→ **Problem to work on**: Wherever a line in the material contains the word "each", copy that line.

■ ■ ■

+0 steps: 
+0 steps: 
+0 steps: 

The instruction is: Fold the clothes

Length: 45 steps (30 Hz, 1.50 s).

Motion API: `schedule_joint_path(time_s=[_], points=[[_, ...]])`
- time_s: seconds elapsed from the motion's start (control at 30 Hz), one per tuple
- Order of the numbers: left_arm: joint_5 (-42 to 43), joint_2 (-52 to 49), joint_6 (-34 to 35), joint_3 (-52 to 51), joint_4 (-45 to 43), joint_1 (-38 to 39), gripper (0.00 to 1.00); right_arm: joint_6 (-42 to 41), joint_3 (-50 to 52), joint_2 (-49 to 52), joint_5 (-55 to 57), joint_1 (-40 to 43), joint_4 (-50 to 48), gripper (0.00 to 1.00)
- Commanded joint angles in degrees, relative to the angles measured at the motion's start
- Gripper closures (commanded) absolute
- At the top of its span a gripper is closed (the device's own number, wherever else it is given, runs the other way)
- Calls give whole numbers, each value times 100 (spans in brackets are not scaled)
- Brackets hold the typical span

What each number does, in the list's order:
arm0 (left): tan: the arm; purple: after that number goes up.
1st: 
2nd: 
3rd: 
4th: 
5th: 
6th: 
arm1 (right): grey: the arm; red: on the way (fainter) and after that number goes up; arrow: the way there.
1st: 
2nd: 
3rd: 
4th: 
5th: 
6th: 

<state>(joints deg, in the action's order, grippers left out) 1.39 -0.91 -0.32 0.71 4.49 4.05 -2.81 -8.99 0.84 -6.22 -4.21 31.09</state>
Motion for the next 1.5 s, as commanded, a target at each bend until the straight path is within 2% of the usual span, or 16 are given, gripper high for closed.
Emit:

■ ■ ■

→ **Solution below**:
- Calls give whole numbers, each value times 100 (spans in brackets are not scaled)
What each number does, in the list's order:
Motion for the next 1.5 s, as commanded, a target at each bend until the straight path is within 2% of the usual span, or 16 are given, gripper high for closed.

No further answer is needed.